1. Beginne mit Niveau und Budget
Sei ehrlich, wo du stehst. Ein Anfänger braucht kein Meisterinstrument — und kann seinen Vorteil meist noch nicht hören —, während ein ernsthafter Spieler den billigsten Modellen schnell entwächst. Setze ein realistisches Budget für deine Stufe und ziele darauf, die bestspielende Gitarre darin zu kaufen. (Unser Preisratgeber erklärt, was jede Stufe kauft, und unser Anfängerratgeber behandelt erste Instrumente im Detail.)
2. Größe und Mensur richtig wählen
Bequemlichkeit zuerst, denn eine unbequeme Gitarre bremst deine Technik. Kinder brauchen Bruchgrößen (1/2, 3/4); die meisten Erwachsenen nehmen die volle Größe. Hast du kleinere Hände oder kämpfst mit Griffen, erwäge eine kürzere Mensur (640 mm oder weniger), die Griffweite und Saitenspannung erleichtert.
3. Das Deckenholz wählen: Zeder oder Fichte
Die Decke prägt die Stimme der Gitarre mehr als alles andere. Grob gesagt klingt Zeder warm und unmittelbar, während Fichte hell, klar und kraftvoll klingt und oft als mit dem Alter besser werdend empfunden wird. Keines ist „besser" — es ist eine Frage von Geschmack und Repertoire.
4. Die Bauweise verstehen
Sieh dir an, wie die Gitarre gebaut ist. Eine Massivdecke klingt in der Regel besser als ein Laminat und ist vorrangig zu bevorzugen. Darüber hinaus geben traditionelle Fächerbeleistung, moderne Gitter- und Doubletop-Bauweisen jeweils eine andere Balance aus Wärme und Kraft — unser Ratgeber zu Beleistungsarten erklärt die Unterschiede. Überlege auch, ob du für dein Niveau eine Studio- oder Meistergitarre willst.
5. Auf gute Einstellung und Spielbarkeit bestehen
Dies ist der am meisten unterschätzte Faktor. Die Saitenlage (Saitenhöhe), der Hals, die Intonation und die allgemeine Einstellung beeinflussen, wie eine Gitarre spielt, weit mehr als ihr Preisschild. Eine bescheidene, gut eingestellte Gitarre kann eine teure, schlecht justierte ausspielen. Prüfe immer, ob die Gitarre über das ganze Griffbrett leicht und sauber gestimmt spielt.
6. Immer vor dem Kauf probieren — und dem Ohr vertrauen
Angaben sagen nur begrenzt etwas; am Ende wählst du einen Klang und ein Gefühl. Spiele die Gitarre, wenn irgend möglich, selbst, über alle Lagen und Dynamiken, und höre auf einen Ton, der dich bewegt, und einen Hals, der deine Hand entspannen lässt. Zwei Gitarren mit identischen Angaben können recht verschiedene Instrumente sein. Kannst du sie nicht persönlich spielen, kaufe bei einem vertrauenswürdigen Händler, der die Gitarre einstellt, sie ehrlich beschreibt und für sie einsteht.
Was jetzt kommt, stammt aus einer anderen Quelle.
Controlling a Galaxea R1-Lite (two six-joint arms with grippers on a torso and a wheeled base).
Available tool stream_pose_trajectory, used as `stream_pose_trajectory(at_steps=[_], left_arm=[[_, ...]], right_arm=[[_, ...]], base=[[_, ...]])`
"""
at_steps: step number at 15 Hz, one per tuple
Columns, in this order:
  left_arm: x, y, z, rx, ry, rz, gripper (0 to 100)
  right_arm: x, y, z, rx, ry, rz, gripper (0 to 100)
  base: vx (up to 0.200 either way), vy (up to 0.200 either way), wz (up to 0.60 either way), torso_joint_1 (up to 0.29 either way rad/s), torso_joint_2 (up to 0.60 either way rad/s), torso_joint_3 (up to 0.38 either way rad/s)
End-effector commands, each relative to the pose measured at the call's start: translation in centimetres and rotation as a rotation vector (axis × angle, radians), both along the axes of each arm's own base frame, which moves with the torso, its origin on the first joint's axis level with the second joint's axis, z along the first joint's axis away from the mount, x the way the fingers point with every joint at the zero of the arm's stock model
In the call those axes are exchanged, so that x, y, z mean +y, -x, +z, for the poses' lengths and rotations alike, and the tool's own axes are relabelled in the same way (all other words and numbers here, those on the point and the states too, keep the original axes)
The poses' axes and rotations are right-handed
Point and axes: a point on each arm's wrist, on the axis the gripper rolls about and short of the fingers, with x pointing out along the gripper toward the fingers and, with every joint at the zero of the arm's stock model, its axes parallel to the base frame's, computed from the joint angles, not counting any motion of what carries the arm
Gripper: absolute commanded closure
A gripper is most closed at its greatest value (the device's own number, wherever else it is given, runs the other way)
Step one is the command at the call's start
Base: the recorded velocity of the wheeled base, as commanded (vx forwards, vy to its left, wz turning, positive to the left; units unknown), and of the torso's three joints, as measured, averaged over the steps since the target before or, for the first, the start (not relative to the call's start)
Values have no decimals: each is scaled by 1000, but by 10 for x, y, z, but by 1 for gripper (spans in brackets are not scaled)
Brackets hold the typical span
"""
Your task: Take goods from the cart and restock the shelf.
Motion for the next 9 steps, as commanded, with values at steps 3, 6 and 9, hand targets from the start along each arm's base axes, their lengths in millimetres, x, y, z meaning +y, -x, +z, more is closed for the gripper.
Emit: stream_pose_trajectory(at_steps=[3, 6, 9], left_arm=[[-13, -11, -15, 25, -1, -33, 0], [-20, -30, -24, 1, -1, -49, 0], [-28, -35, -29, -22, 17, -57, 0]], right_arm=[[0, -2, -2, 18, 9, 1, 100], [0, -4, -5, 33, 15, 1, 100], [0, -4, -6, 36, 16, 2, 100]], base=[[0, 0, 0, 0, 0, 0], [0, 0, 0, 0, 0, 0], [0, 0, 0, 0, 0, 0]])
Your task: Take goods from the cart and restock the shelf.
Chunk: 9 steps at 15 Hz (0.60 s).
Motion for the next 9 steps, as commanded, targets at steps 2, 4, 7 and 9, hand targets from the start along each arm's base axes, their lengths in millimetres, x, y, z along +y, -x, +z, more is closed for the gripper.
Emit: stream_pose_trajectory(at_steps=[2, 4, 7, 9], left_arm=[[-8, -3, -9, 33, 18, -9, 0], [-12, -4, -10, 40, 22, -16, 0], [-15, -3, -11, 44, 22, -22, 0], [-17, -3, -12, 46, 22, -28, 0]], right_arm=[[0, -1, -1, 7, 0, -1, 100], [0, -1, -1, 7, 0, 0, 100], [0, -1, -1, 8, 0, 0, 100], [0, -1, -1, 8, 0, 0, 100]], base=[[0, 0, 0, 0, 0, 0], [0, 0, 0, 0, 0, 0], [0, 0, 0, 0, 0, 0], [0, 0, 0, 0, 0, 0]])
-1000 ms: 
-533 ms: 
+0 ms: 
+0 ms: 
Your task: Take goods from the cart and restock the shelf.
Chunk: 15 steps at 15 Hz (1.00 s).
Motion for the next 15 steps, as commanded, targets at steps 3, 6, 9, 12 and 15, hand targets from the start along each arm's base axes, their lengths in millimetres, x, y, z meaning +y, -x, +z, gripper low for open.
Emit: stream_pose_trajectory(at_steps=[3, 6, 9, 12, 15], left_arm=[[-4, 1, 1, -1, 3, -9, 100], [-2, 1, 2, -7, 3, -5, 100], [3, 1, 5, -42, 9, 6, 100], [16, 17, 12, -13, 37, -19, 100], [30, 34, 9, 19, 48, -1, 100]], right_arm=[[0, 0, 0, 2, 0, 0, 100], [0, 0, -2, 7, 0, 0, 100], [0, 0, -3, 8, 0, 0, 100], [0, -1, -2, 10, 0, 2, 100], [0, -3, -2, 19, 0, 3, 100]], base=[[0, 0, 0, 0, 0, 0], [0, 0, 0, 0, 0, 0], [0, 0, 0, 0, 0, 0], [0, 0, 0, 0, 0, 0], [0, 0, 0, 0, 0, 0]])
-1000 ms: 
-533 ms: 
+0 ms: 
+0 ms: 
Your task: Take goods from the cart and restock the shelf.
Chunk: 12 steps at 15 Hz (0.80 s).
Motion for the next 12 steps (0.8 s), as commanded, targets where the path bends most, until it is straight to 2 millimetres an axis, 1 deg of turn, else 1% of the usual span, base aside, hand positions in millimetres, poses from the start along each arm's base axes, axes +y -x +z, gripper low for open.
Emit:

7. Vergiss das Zubehör nicht
Eine ordentliche Einstellung, gute, zur Gitarre passende Saiten, ein Koffer und ein Befeuchter sind kleine Kosten, die jedes Instrument schützen und verbessern — siehe unseren Ratgeber zu Pflege und Luftfeuchtigkeit. Dafür von Anfang an etwas einzuplanen, spart später Ärger.
Häufige Fragen
Was ist das Wichtigste bei der Wahl einer Klassikgitarre?
Spielbarkeit und ein Klang, den du liebst — vor allem eine gute Einstellung und eine bequeme Größe und Mensur für deine Hände.
Zeder oder Fichte — was soll ich nehmen?
Zeder für warmen, unmittelbaren Ton; Fichte für hellen, klaren, kraftvollen Ton, der oft mit dem Alter reift. Es ist Geschmackssache.
Muss ich sie wirklich erst probieren?
Idealerweise ja — oder kaufe bei einem vertrauenswürdigen Händler, der sie einstellt und für sie einsteht, denn zwei Gitarren mit gleichen Angaben können recht verschieden klingen.